You probably also know that THE sorting algorithm doesn't exist. You need to compare the same algorithm…
@mo8it @manpacket @mppf a while ago i attempted to contribute rayon to https://github.com/Voultapher/sort-research-rs which benchmarks quite a few sorting algorithms. understandably, the maintainer was not interested in paralell sorts, but its still quite a nice resource.
@mo8it @mppf it is still comparing sort with safety checks on vs off and radix sort that only works for numbers vs I'm assuming it's quick sort. For fair comparison we need to get those safety checks back on and start sorting strings. Or u128 numbers.

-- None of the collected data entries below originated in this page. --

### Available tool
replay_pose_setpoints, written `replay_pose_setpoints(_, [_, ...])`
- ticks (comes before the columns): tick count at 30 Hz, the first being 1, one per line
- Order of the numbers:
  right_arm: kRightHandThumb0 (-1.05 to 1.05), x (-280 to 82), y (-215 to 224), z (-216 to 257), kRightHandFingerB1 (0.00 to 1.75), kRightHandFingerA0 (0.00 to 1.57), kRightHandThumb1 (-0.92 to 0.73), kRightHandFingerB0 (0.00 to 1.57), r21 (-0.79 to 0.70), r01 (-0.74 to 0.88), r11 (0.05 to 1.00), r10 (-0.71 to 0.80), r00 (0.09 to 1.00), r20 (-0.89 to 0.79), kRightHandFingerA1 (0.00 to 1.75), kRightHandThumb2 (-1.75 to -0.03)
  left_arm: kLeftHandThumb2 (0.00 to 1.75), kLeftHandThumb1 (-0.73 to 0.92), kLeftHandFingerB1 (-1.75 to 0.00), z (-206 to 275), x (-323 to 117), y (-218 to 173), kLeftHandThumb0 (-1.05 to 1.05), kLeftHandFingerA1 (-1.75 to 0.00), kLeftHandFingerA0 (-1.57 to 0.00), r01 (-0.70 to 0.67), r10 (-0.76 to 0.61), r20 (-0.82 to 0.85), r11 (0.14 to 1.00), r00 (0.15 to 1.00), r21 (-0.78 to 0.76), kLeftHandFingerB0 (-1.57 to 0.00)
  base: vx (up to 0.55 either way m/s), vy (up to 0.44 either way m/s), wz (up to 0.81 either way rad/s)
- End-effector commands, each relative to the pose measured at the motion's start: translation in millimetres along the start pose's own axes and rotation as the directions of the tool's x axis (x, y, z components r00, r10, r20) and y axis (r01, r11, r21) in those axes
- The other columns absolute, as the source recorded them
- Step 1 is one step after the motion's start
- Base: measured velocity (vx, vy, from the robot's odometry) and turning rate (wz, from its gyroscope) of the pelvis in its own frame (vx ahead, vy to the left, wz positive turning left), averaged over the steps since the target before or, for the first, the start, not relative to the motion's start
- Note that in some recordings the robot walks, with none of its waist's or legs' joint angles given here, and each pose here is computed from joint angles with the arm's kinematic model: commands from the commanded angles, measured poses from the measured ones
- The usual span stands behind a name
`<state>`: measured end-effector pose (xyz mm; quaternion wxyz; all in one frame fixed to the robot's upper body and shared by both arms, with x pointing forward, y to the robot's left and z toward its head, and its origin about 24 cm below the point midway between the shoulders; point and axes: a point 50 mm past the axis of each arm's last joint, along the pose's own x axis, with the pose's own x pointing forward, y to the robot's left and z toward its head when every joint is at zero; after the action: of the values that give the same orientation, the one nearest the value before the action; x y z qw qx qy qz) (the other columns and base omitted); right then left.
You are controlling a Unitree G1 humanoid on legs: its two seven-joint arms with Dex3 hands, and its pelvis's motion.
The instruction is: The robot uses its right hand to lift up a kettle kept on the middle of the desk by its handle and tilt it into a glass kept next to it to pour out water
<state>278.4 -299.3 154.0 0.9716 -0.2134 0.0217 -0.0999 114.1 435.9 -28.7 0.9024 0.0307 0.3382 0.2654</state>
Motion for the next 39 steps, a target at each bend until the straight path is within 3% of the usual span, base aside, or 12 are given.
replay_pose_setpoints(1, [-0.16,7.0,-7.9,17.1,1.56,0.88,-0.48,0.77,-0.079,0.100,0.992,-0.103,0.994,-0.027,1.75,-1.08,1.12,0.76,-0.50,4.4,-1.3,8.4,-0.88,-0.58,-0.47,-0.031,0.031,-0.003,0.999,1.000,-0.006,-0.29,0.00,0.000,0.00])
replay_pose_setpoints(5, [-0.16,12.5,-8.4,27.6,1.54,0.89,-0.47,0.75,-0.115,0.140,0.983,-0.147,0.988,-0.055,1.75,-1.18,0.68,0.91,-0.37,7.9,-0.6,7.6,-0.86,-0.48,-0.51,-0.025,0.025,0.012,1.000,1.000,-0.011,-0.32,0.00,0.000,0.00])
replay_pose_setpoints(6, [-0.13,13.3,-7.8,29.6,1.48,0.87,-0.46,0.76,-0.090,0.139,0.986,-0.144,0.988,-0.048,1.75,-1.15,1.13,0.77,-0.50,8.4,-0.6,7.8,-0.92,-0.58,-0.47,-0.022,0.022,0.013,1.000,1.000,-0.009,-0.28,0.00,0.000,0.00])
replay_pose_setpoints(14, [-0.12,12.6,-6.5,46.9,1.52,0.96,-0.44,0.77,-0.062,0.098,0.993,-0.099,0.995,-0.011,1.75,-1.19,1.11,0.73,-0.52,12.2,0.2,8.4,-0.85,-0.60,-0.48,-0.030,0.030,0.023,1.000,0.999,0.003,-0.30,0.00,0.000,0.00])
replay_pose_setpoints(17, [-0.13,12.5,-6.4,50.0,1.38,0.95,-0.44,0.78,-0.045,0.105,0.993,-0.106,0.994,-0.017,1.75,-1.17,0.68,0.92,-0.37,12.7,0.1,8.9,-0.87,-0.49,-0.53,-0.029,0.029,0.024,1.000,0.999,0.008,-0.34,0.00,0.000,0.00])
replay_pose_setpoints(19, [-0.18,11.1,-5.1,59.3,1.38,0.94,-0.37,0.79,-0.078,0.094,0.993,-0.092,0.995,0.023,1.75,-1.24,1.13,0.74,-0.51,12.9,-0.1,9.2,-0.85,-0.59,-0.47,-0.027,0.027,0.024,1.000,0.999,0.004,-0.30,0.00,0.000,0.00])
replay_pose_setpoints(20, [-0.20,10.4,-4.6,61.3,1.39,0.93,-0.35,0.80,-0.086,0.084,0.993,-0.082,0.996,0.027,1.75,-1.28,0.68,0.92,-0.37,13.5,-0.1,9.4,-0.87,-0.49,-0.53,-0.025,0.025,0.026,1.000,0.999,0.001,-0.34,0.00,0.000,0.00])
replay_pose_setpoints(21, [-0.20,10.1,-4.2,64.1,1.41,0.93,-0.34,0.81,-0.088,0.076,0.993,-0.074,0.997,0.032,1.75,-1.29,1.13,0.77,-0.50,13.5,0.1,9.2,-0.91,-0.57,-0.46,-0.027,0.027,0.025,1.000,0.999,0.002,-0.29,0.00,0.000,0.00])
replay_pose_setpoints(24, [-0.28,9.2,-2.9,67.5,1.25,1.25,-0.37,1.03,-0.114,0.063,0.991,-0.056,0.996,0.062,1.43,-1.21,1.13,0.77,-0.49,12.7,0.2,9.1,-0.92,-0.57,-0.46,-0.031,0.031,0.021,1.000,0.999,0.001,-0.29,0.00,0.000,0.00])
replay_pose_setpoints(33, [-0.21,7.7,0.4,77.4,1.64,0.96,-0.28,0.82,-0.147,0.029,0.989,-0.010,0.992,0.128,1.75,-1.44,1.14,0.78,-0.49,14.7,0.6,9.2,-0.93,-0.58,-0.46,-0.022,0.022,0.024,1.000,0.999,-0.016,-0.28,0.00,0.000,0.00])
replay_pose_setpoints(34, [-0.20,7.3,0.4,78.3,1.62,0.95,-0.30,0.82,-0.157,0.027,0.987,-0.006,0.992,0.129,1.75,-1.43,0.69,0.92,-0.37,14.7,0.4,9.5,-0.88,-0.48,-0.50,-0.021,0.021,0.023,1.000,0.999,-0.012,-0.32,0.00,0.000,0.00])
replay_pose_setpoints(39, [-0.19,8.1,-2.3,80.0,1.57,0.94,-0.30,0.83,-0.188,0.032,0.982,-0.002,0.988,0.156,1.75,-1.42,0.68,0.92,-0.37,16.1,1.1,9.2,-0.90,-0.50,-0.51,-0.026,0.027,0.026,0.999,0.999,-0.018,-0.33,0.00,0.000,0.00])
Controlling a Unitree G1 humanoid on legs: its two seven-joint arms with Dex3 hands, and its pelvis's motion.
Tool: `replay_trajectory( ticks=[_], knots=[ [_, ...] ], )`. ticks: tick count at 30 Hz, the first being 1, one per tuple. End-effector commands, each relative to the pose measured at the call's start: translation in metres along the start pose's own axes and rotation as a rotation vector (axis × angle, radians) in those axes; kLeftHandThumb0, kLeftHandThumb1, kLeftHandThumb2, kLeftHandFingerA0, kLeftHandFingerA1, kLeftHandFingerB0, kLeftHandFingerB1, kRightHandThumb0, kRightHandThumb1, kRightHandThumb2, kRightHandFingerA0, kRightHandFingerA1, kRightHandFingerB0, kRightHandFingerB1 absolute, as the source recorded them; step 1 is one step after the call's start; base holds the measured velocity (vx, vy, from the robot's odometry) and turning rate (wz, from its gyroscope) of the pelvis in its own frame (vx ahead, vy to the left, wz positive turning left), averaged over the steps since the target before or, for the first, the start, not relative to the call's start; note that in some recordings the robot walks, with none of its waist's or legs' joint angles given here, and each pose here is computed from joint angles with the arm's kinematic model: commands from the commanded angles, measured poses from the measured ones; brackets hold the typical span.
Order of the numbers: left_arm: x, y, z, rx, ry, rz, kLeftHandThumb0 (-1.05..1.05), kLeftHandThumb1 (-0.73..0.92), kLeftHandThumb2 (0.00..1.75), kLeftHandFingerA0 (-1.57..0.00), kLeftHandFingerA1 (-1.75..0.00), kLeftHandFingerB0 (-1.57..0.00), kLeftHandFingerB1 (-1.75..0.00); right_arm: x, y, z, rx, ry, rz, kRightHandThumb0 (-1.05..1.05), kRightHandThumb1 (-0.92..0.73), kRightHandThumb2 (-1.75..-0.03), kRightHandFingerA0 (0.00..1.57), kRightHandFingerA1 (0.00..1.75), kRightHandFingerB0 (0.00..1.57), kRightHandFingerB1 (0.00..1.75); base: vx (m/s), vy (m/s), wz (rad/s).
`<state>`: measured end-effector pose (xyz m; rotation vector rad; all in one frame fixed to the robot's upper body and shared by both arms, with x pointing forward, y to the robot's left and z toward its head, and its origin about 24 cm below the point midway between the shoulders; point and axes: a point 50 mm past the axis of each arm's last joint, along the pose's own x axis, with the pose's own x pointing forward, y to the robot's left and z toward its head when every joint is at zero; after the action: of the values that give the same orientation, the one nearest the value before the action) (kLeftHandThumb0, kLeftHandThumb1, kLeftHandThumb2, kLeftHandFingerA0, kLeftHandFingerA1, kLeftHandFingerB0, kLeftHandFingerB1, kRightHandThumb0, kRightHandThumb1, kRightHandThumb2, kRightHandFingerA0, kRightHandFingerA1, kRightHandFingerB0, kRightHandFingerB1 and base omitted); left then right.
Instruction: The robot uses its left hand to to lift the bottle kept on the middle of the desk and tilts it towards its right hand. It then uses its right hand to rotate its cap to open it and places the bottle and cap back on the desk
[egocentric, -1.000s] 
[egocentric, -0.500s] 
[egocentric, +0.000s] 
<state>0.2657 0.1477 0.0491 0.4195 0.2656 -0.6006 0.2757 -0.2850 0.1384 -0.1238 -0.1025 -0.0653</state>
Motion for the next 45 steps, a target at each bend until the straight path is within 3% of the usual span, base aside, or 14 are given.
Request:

Next there's a question of why exactly sort in most of the languages is not parallel - usually you don't have gigabytes of numbers to sort, you might have 20 of them. So adding multiple sizes is a logical choice. Along with two versions of Rust - parallel and single threaded.
@mo8it @mppf then there's C and C++. Sorting is one of the things that C++ can do better than C thanks to templates. C must call comparison function leading to overhead, C++ can do it inline. Looking at the benchmark sources now I see two versions that use qsort, one compiled by C compiler and one by C++...
@mppf this is a rather disingenuous comparison, since your headline figure is only true for a system with 16 cores. Surely a more honest headline is "Chapel's sort is faster than other languages by a factor depending on how many cores you're allowed to use"? Because on an RPi4 it's not going to be 10x faster!